The apportionment rates for the lines 4 and 67 which transport WCS spiked from 21% in December to 36% in January. That increase indicates the demand for shipping oil by pipeline has been higher than the pipeline capacity. When that major pipeline disruption bundled with transportation bottlenecks, WCS pricing has been extremely pressured. Canadian heavy oil producers could not take advantage of the recent rally of oil prices as WCS has been trading at an enormous discount due to those factors as you can see in the chart below.

Canadian oil producers are actually lucky that Venezuela, another major heavy oil producer, has been struggling at maintaining its crude oil output due to economic and political turmoil that it has been going through. Mexico and Colombia’s heavy oil outputs have been declining too. Otherwise, that discount might have reached even higher levels.

Setting a Good Foundation

There is a major rule in economics. You set a good foundation, which is infrastructure in this case, and start the growth according to plan. At that phase, controlling the pace of the growth is a major task. Growth at any cost does not always bring good outcomes. Shale oil and gas producers have pursued that approached in recent years, and their market cap have lost significant value.

Now, it is taking them longer to convince their investors and creditors despite the recent oil price rally. Canadian energy sector has been quite lucky in one way. The US almost doubled its crude oil imports from Canada in the last 8 years. The US has increased its energy partnership with Canada, and it gained the biggest proportion from the increasing demand.

 

Canada has a big given advantage as it is located right next to the second largest crude oil importer, and it demands a lot of heavy crude as the Gulf has some of the most complex refineries that can handle heavier crude.

Hurdles Ahead

Everything is not so bright though. First, many Canadian producers loaded up huge debt during oil downturn, and it takes a while to convince the creditors and investors back again. Second, their exposure is not only to oil prices. Currency exposure plays a huge role.
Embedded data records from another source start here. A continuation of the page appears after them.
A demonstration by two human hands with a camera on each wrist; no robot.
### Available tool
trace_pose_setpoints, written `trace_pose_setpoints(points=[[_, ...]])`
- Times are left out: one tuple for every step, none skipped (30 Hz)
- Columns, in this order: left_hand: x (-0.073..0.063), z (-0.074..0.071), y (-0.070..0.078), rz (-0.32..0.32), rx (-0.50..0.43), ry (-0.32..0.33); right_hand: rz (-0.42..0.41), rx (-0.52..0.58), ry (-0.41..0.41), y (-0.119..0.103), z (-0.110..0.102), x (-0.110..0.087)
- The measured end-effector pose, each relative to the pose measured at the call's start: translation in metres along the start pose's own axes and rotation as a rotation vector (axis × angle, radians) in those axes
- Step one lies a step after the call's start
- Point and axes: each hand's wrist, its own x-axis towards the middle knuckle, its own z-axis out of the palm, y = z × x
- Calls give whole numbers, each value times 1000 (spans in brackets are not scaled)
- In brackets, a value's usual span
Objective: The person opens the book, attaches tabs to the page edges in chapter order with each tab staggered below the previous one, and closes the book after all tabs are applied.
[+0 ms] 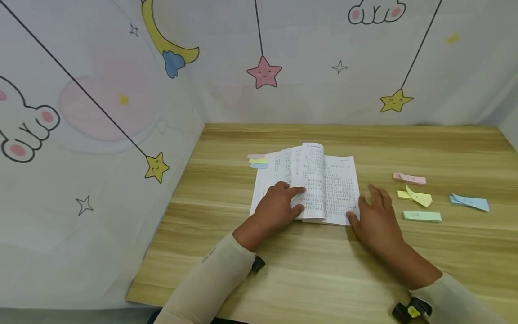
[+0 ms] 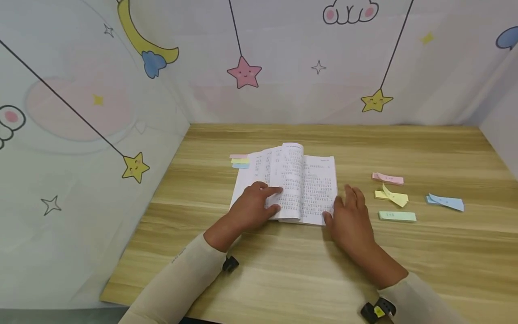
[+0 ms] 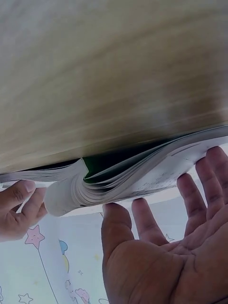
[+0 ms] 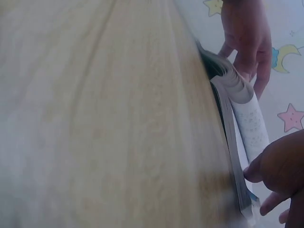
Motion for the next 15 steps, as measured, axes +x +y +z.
trace_pose_setpoints(points=[[0, -1, 0, -3, -1, -5, -22, 7, 22, -1, 0, 0], [0, -1, 1, -6, -8, -9, -53, 27, 40, -3, 1, 1], [0, -2, 1, -7, -19, -14, -93, 54, 45, -5, 1, 1], [0, -2, 1, -11, -35, -17, -156, 89, 44, -8, 1, 1], [0, -2, 1, -15, -53, -20, -232, 131, 28, -10, 1, 1], [0, -2, 1, -21, -70, -22, -317, 175, 1, -12, 2, 0], [0, -2, 1, -27, -79, -21, -406, 228, -31, -15, 1, 0], [0, -2, 1, -32, -83, -18, -485, 285, -75, -18, 1, -1], [0, -3, 1, -40, -80, -16, -551, 336, -114, -21, 0, -2], [1, -2, 1, -48, -72, -11, -600, 383, -129, -22, 0, -2], [1, -2, 1, -52, -57, -7, -610, 417, -123, -24, -1, -3], [1, -2, 1, -57, -45, -1, -593, 432, -96, -24, -2, -4], [1, -1, 1, -64, -39, 5, -545, 428, -53, -24, -2, -4], [1, 0, 1, -71, -41, 13, -470, 406, -5, -23, -3, -3], [2, 0, 0, -75, -43, 23, -378, 371, 39, -21, -3, -2]])
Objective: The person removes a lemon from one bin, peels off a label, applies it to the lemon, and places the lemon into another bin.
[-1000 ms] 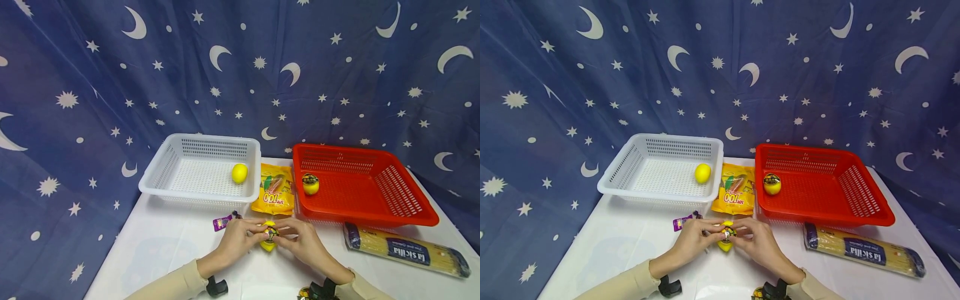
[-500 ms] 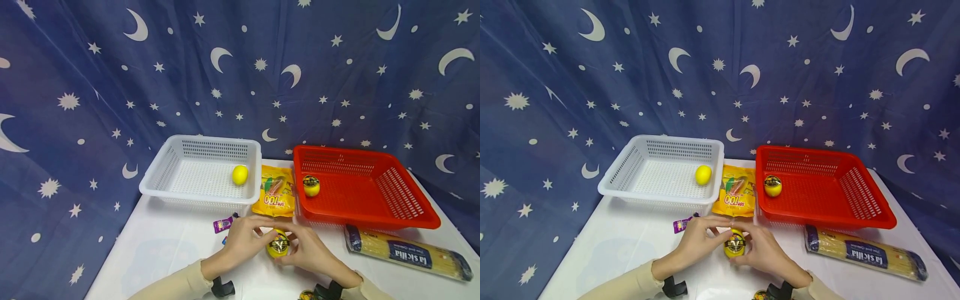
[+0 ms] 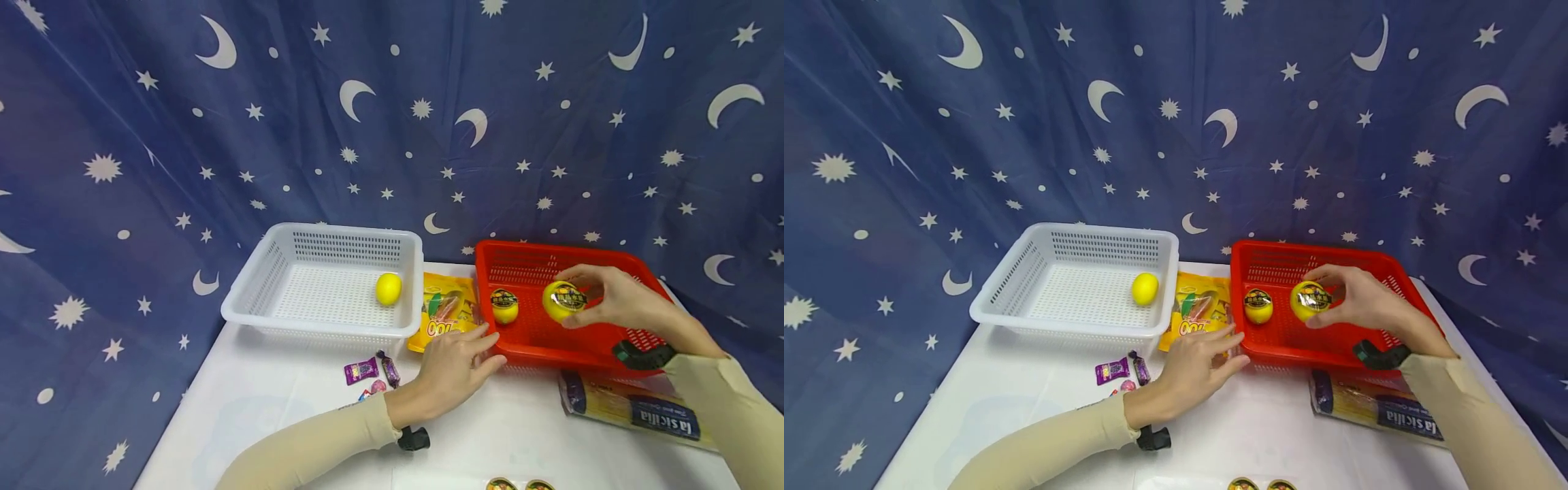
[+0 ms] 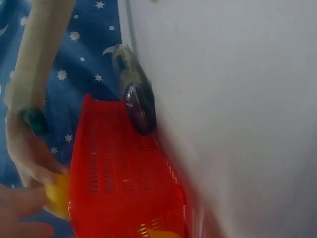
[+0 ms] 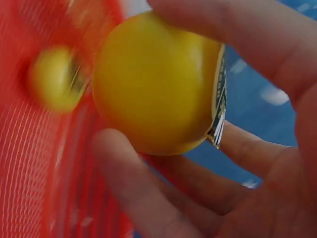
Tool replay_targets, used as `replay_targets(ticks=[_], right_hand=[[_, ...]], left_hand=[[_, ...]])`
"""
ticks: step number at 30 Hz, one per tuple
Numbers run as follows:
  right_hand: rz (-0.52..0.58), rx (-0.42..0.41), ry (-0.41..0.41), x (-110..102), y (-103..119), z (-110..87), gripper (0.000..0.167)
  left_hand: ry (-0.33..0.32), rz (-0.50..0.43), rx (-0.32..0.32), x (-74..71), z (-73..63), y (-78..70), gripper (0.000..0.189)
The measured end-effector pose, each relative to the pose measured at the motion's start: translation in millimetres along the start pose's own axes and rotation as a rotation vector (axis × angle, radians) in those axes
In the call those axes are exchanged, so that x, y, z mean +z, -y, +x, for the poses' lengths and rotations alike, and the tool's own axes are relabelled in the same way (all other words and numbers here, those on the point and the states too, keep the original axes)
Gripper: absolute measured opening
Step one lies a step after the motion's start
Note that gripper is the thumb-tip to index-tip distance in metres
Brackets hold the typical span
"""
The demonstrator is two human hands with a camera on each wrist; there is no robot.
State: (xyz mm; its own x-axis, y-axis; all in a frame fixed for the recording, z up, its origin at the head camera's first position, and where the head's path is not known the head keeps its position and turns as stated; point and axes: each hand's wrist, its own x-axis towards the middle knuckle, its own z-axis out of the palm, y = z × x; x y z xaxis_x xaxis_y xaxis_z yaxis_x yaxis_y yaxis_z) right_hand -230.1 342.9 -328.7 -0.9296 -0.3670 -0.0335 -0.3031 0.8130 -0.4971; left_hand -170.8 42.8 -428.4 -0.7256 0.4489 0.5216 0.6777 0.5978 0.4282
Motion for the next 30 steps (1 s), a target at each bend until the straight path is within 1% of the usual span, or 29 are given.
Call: replay_targets(ticks=[2,4,6,9,12,16,26,28,30], right_hand=[[-0.034,0.033,0.027,-0.3,-18.4,21.6,0.074],[-0.047,0.065,0.066,5.5,-34.0,38.9,0.076],[-0.04,0.088,0.113,14.7,-46.6,51.1,0.078],[-0.029,0.106,0.175,29.5,-57.9,61.7,0.078],[-0.01,0.135,0.212,40.4,-63.6,66.9,0.078],[0.007,0.161,0.216,46.4,-65.7,69.7,0.079],[0.019,0.158,0.215,47.8,-65.6,69.1,0.081],[0.028,0.149,0.217,47.3,-66.4,67.6,0.083],[0.044,0.14,0.215,45.3,-66.8,65.0,0.086]], left_hand=[[0.008,0.037,0.0,2.9,5.9,-2.0,0.04],[0.01,0.063,-0.004,5.8,10.1,-2.8,0.039],[0.021,0.073,-0.019,8.0,12.2,-3.1,0.037],[0.034,0.076,-0.038,11.2,13.6,-3.0,0.034],[0.036,0.074,-0.042,12.9,14.0,-2.9,0.032],[0.024,0.083,-0.038,14.3,14.0,-1.7,0.032],[0.011,0.1,-0.042,16.4,14.2,0.5,0.032],[0.013,0.092,-0.04,14.5,15.0,1.0,0.032],[0.011,0.08,-0.031,8.2,17.0,2.9,0.033]])
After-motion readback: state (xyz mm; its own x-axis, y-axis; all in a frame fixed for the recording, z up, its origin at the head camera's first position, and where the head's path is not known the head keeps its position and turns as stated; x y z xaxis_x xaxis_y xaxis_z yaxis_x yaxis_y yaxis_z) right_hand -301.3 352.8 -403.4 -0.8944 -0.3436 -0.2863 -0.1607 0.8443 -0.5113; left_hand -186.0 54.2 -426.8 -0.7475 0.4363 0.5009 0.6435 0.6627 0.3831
For instance, during the last summer USD lost 13% value against CAD. That trend damaged Canadian oil producers which didn’t hedge as they sell their products in USD and cover their costs in CAD. Another exposure they face is the WCS-WTI spread.
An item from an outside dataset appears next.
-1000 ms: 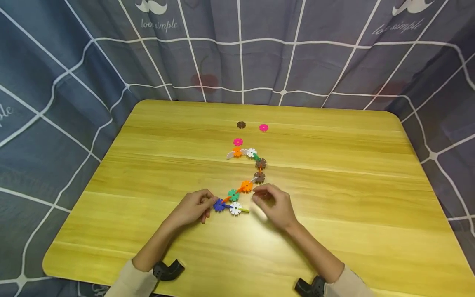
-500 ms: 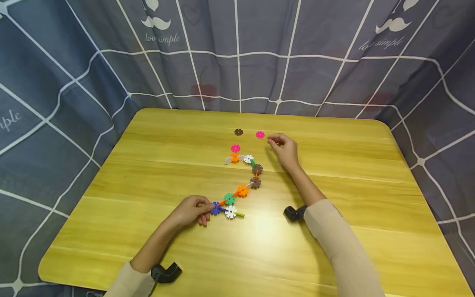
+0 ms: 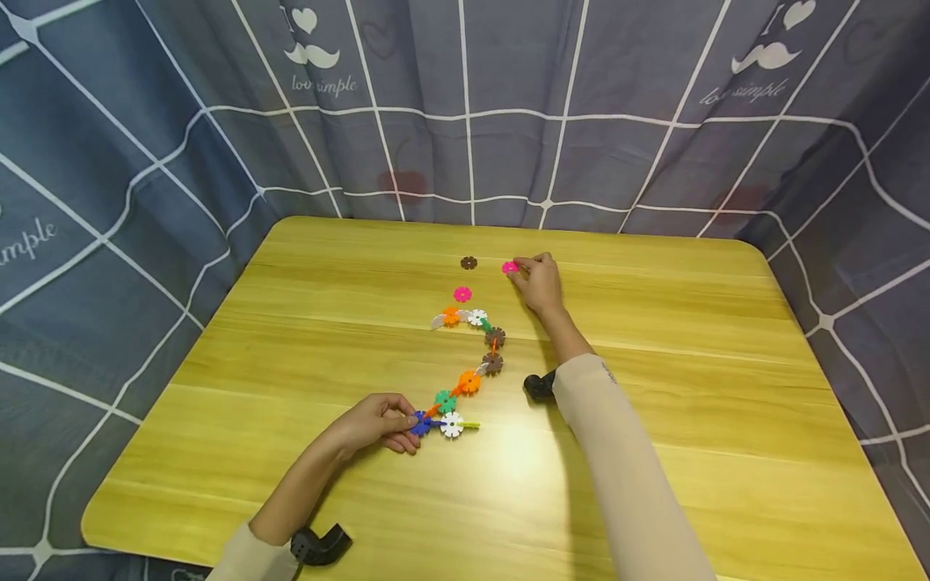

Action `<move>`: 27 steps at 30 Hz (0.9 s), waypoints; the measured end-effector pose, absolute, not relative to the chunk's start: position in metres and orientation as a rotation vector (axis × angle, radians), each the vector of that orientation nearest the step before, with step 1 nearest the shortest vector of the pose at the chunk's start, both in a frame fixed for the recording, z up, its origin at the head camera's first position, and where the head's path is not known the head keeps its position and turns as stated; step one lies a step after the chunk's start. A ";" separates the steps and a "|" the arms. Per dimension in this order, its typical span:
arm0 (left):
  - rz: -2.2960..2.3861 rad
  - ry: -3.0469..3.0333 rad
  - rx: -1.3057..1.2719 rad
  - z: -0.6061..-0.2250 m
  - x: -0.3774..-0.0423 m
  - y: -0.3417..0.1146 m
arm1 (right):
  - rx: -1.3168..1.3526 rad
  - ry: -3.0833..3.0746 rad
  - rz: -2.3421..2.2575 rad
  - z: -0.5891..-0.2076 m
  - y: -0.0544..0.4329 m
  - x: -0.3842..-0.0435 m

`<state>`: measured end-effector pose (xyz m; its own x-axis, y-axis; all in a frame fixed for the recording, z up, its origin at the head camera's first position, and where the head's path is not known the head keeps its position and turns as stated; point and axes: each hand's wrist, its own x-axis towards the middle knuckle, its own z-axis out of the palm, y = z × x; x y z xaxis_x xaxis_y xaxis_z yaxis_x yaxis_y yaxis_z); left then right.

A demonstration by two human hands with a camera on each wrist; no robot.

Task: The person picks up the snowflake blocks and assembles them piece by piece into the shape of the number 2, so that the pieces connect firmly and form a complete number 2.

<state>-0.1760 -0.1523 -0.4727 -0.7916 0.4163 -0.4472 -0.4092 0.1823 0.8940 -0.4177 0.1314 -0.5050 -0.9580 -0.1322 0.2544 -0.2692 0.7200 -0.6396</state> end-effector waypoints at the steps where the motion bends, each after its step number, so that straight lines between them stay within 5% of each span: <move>1: 1.673 1.825 0.013 -0.473 -0.176 -0.152 | 0.318 -2.741 1.050 -0.505 0.130 -0.418; 12: 1.592 1.957 0.038 -0.472 -0.185 -0.156 | 0.239 -2.512 1.503 -0.512 0.134 -0.408; 19: 1.363 2.542 0.207 -0.475 -0.194 -0.145 | 0.058 -2.166 2.134 -0.505 0.150 -0.370; 27: 1.573 2.840 0.967 -0.488 -0.192 -0.116 | -0.014 -2.223 2.426 -0.477 0.167 -0.278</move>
If the forecasts come out right, the pipeline capacity will not be able to handle the Canadian supply growth in 2018 which is not in favor of WCS. The producers are trying to cover the gap via railways. However, that spike in demand for railways brings inflationary movement which ramps up transportation costs.

In the short run, further declines in Venezuelan output can help WCS dearly. However, we need to see one of the proposed pipelines completed in the long run to give Canadian energy sector a breather. Otherwise, supply growth will much less likely to turn into profits.

Proposed Pipelines

One of the proposed pipelines is TransMountain extension which will increase the capacity of the flow from 300kbpd to 890kbpd from Alberta to West Coast. That extension can give Canadian producers a huge arbitrage opportunity as transportation cost will be minimal, and their heavy crude is demanded in Asian market too.

The second one is Keystone XL which will make it possible to supply much more Canadian heavy crude to the Gulf refiners. Both proposed pipeline projects have been waiting for permits from the local governments but they are definitely closer to solutions.

 

Concluding Remarks

It seems that the TransMountain extension is more likely to be completed first. But completion of those pipelines aside, even getting all the permits and starting the construction would give a huge relief to the Canadian energy sector.